Незаконные методы следствия! Подумать только! Они выговорили это. Эти три слова были теперь точно некая вакцина неуемного возбуждения, впрыснутая под кожу миллионам колымских ссыльных и заключенных. Всем вместе и каждому в отдельности. Люди перестали спать. Исхудали от перенапряжения, от ежеминутного ожидания невиданных перемен. Говорили до сухости в глотке, точно в какой-то горячке снова и снова пересказывая друг другу свои старые следственные истории, тысячекратно пересказанные за долгие-долгие годы. Все раны тридцать седьмого и сорок девятого открылись, нестерпимо жгли, требовали исхода. Их нельзя было дальше выносить, после того как в прессе – даже в газете «Советская Колыма» – появились эти три слова: «Незаконные методы следствия».
Помаленьку из глухого бурления стали выкристаллизовываться эксцессы. Кто-то из ссыльных бросил коменданту в лицо свое удостоверение, закричал: «Не приду больше! Стар стал, чтобы каждые две недели вам кланяться, штамп ваш вымаливать. Хотите – забирайте! А сам больше не приду!» И главное – ничего ему не было. Просто через несколько дней получил по почте свое удостовереньице. И на нем – штамп за те две недели и еще за две вперед…
На мужской магаданской лагерной командировке работяги устроили хай из-за прокисшей баланды. Некоторые даже миски на пол пошвыряли. И опять-таки начальство стерпело. Никого в карцер не взяли. А вместо той кислой баланды по два черпака каши выдали.
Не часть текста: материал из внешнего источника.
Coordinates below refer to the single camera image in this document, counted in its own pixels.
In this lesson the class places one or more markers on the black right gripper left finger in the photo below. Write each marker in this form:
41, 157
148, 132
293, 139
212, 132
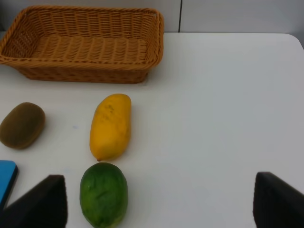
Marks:
44, 206

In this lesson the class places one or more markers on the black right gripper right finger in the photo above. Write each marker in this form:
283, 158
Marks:
276, 204

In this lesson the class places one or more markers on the bumpy green citrus fruit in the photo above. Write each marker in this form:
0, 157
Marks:
103, 195

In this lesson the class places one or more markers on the yellow mango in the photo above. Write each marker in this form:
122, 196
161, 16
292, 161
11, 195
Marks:
111, 127

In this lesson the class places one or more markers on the blue whiteboard eraser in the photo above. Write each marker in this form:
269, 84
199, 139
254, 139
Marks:
8, 174

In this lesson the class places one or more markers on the brown kiwi fruit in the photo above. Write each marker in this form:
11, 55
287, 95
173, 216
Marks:
22, 126

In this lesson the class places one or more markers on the orange wicker basket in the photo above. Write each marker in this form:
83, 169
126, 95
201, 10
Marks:
84, 44

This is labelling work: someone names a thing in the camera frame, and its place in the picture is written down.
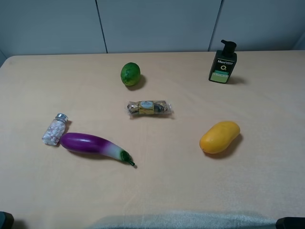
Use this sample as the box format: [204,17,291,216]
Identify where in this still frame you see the gold chocolate pack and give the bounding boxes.
[125,100,174,118]

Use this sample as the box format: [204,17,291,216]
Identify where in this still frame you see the green lime fruit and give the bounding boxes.
[121,62,141,86]

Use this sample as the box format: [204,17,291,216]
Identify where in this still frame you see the yellow mango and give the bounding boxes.
[199,121,240,154]

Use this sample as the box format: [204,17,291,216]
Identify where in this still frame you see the purple eggplant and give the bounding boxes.
[60,133,135,166]

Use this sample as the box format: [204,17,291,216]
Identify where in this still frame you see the black pump lotion bottle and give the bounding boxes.
[209,40,237,84]

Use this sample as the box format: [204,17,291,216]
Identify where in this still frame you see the clear pill bottle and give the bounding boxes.
[42,113,68,146]

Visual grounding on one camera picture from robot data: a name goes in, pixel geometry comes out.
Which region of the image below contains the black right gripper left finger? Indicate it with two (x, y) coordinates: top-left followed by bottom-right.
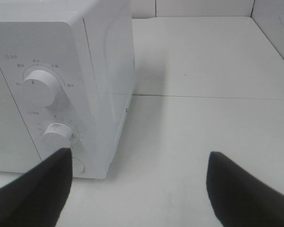
(0, 148), (72, 227)

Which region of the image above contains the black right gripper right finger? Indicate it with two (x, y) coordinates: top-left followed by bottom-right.
(206, 151), (284, 227)

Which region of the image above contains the white microwave door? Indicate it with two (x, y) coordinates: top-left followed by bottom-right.
(0, 70), (41, 173)

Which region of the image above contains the white microwave knob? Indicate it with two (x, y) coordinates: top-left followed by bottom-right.
(41, 122), (75, 152)
(21, 70), (61, 107)

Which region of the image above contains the round white door button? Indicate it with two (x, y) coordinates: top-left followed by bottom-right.
(72, 157), (85, 178)

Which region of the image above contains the white microwave oven body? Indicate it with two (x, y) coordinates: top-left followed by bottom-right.
(0, 0), (135, 179)
А как-то солнечным апрельским утром вдруг обнаружилось, что в течение ночи какой-то неизвестный злоумышленник напялил ржавое поганое ведро на статую товарища Сталина, что стоит в Магаданском парке культуры и отдыха. Прямо на голову…
Одновременно пошли слухи о бунтах в лагерях. Не у нас, правда. Где-то на Воркуте, на Игарке… И сведения о них были глухими, неопределенными, точно какие-то отдаленные подземные толчки. Но эхо от них все равно раздавалось, раскатывалось по нашим баракам. Невиданные перемены… Неслыханные мятежи…
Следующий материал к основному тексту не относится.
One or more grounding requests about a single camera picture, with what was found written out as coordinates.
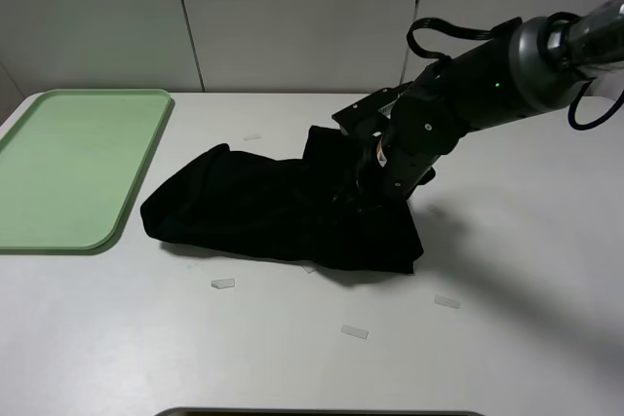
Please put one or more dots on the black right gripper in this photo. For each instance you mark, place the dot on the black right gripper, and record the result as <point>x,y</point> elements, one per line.
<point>373,172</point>

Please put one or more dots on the black short sleeve shirt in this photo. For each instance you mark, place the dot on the black short sleeve shirt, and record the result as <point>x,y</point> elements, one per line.
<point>306,209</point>

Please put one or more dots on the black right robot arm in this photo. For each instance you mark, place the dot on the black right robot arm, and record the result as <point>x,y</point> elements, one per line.
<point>476,80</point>

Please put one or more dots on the light green plastic tray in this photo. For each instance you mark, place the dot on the light green plastic tray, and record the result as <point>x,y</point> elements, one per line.
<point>71,163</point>

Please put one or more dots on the clear tape marker upper left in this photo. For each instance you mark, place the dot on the clear tape marker upper left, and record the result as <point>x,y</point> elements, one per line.
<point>253,136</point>

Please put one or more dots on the clear tape marker lower right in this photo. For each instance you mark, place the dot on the clear tape marker lower right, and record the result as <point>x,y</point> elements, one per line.
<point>446,302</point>

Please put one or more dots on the clear tape marker bottom middle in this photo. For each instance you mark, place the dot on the clear tape marker bottom middle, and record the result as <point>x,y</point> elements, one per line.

Теперь, оглядываясь назад, я вижу, что это были для нас счастливые дни. Освобождение от страха. Пусть пока еще подсознательное, не основанное ни на фактах, ни на трезвом анализе. Но все равно. Почему-то вдруг напряглись все мускулы тела и все силы души. Точно тебя вдруг окатило каким-то колдовским душем. И вот уже смыта усталость, которая, казалось, въелась в каждую клеточку. Мы помолодели. Я стала дьявольски энергичной. Как в двадцать лет.
Я предприняла ряд атак на начальство. Прежде всего написала заявление о реабилитации. Впервые. Никогда я не включалась прежде в массовый психоз писания заявлений, которому многие были подвержены. Бывало, в Эльгене, после поверки, при свете коптилок, таясь от надзирателей, строчили и строчили, меняя адреса. То верховному прокурору, то министру госбезопасности, то Председателю Совета Министров, то в Центральный Комитет партии. А чаще всего – лично товарищу Сталину. Некоторые написали за лагерный срок несколько сот заявлений. Ответ был всегда один: оснований для пересмотра дела нет.